§ **TASK DESCRIPTION**
Using the listing below, retype only the lines from the line with "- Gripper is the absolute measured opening" through the end, both ends included, and exclude the pictures.

§ **THE DATA**
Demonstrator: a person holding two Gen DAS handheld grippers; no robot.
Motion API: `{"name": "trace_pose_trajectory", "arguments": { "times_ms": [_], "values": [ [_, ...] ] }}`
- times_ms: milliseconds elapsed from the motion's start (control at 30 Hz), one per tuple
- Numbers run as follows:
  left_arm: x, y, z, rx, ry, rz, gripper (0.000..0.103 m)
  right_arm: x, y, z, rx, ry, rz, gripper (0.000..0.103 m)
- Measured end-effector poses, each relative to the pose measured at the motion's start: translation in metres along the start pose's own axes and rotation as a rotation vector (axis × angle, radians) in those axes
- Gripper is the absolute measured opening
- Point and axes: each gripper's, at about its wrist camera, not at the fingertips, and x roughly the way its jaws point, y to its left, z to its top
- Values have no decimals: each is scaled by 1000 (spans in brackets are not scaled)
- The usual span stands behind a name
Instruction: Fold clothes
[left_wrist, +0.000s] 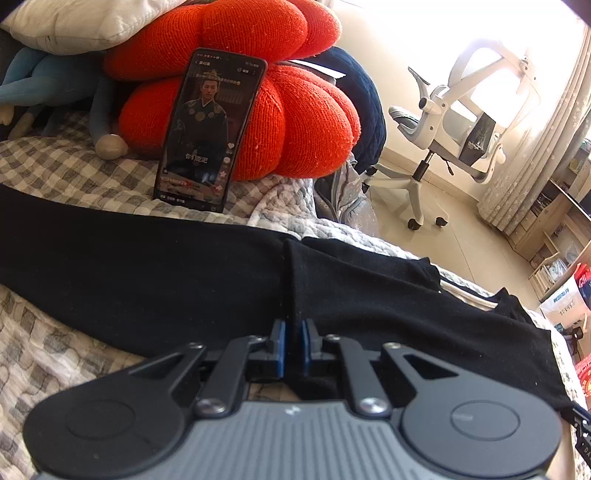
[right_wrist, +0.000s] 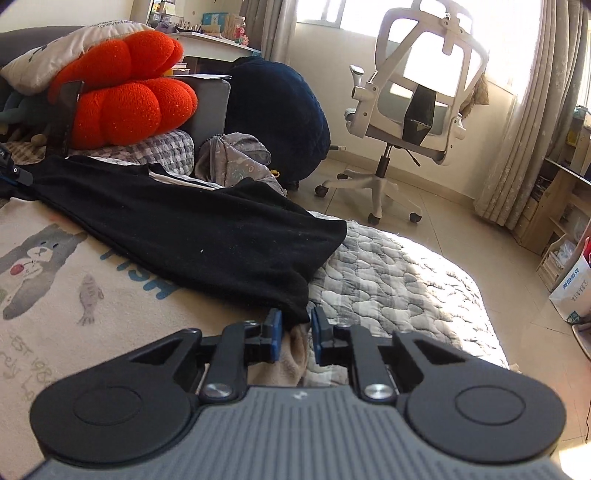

§ **ANSWER BOX**
- Gripper is the absolute measured opening
- Point and axes: each gripper's, at about its wrist camera, not at the fingertips, and x roughly the way its jaws point, y to its left, z to its top
- Values have no decimals: each is scaled by 1000 (spans in brackets are not scaled)
- The usual span stands behind a name
Instruction: Fold clothes
[left_wrist, +0.000s] 
[right_wrist, +0.000s] 

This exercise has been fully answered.